To borrow a phrase, Ukip is a dead party walking. The necessary delusion that its remaining members and the unknowns who run the party is that if they manage to find themselves yet another new leader then things will somehow recover and Ukip will be able to return to its self-appointed role of holding the Government’s feet to the fire over Brexit.
If anyone is being consumed by flames right now, it is the UK Independence Party. It is simply too far gone to be make a comeback, even if Lazarus himself was nominated to take over from Henry Bolton. The danger is what may come after it – a well-funded explicitly populist, Trumpesque new party led by Nigel Farage. For all the opprobrium heaped upon him, Mr Farage has a proven ability to exploit every possible grievance the public is prey to.
He, and his ideas, are dangerous. Such a project is being actively mooted.
In that context, Mr Bolton is correct: to have another leadership election will kill the party to all intents and purposes.

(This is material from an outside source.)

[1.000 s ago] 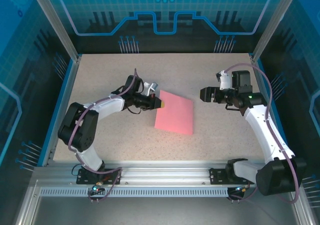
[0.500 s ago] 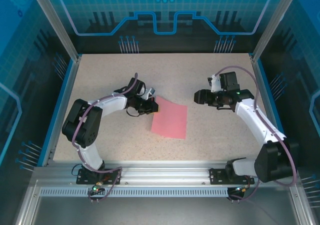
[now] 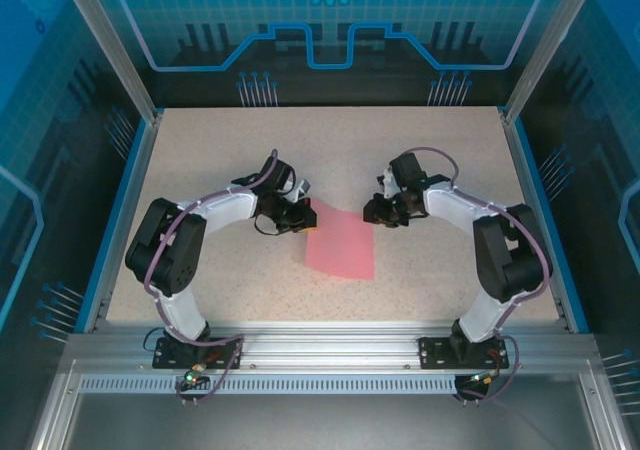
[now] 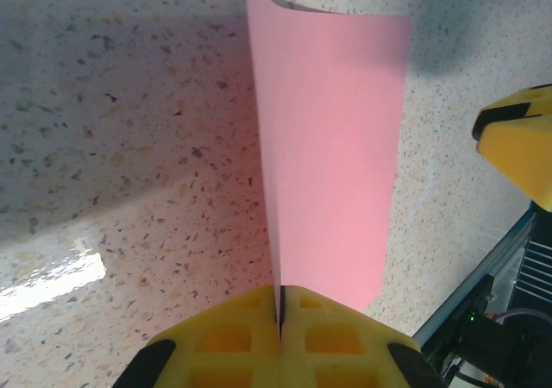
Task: Fold a paper plane with a square sheet of paper (fold left side to right side)
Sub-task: First fold in half a square sheet of paper at the center of the table.
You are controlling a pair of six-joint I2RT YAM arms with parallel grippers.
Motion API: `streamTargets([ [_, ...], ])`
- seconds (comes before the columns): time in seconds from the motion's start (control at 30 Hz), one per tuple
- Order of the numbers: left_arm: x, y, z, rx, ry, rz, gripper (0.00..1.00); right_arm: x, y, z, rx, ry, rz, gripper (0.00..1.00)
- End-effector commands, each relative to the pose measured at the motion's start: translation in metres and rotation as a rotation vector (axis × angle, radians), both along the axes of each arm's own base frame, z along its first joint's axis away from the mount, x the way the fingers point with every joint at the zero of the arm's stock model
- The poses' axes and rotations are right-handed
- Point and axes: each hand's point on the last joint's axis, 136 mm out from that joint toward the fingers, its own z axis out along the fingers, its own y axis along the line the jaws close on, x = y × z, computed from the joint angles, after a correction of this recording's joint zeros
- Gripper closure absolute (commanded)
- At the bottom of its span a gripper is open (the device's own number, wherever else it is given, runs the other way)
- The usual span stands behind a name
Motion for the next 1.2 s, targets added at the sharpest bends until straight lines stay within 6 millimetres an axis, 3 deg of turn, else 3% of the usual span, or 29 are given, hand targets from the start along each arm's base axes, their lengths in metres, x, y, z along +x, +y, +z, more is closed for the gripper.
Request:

His opponents – which include his entire executive, a range of obscure spokespeople and some MEPs – are also right: Ukip under Mr Bolton is toxic and Ukip is finished with him as leader.
Maybe it is unfair: maybe Mr Bolton’s personal life, and the apparently racist views of his young now ex-girlfriend, are not relevant to the cause of Brexit, but the fact is that the publicity surrounding her unhinged tweets is not going to go away and continue to distract and erode whatever is left of Ukip’s political capital.
The ultimate irony of Brexit is that Ukip’s last redoubt, its dozen or so seats in the European Parliament elected at a high point in Ukip fortunes in 2014, will disappear with Brexit.
The game was up for Ukip, however, long before Mr Bolton found himself with a model to go out with, or his three immediate predecessors had to quit. The general election, under which the party was sled by the ineffectual and appropriately named Paul Nuttall, didn’t kill Ukip but simply drew attention to its corpse – an inevitable result of the Leave result in the EU referendum of 2016.
The public, perfectly sensibly, concluded that Ukip, like a drone in bee swarm, had served its single purpose in life by fertilising the Leave campaign, and could now fall to the ground, crawl under a stone and die with as much dignity as it could muster. That Nigel Farage took the opportunity to quit while he was winning in 2016 spoke volumes about his own view of the future for the party.
Which is not to say that Mr Farage takes a pessimistic view of his own political future. He can pursue Ukip’s core support and its various reactionary policies through a fresh vehicle for his ambitions. While public opinion has shifted since the 2016 vote, towards both a referendum on the final Brexit deal and towards the case for staying in the EU, there is still a passionate minority of the British population for whom nothing less than hard or “clean” Brexit and zero net migration will do (this includes the fringe of the public who take to social media and the comments sections on populist newspaper websites to declare that they would like to shut the Channel Tunnel, and believe Theresa May is a “Brexit traitor”).
The British political system is notoriously ruthless in disposing of insurgent political parties. As the Social Democrats, Greens and the BNP, variously, have discovered in the past few decades, a combination of first past the post for Commons elections and the sheer resilience of the Labour and Conservative parties have frustrated many a plan to “break the mould”.
However, the short-term success of those parties has exerted political influence, most dramatically when the strength of Ukip in the earlier part of this decade panicked David Cameron into promising his ill-fated In/Out European referendum. Mr Cameron complacently assumed that he would win the referendum almost as a formality; the forces unleashed by Mr Farage, operating as a sort of auxiliary force to the main Leave campaign headed opportunistically by Boris Johnson, delivered the most violent political change in direction for Britain in many years.
Ukip, then, mattered for a while and had to be taken seriously, as did the reasons for its successes. The failure of mainstream politicians such as Mr Cameron and Ed Miliband to listen to, and act on, the concerns of voters who felt neglected and “left behind” allowed Ukip a space to thrive and offer simplistic solutions to complex problems – immigration, Europe, spongers. When Ukip ceased to be fit for purpose, a good deal of the protest vote it garnered defected to another prophet offering some easy answers – Jeremy Corbyn at the last general election. There is every chance that those dissatisfied voters – and, ironically, the ones who will become more disillusioned once Brexit starts to wreck local economies – will turn again to the bar-room patter of Mr Farage and whatever his new party will be called.
Ukip may well be ready for its last rites, but the values, opinions and supporters that gave it life have not disappeared. Its next incarnation could be more serious and more vicious than the last.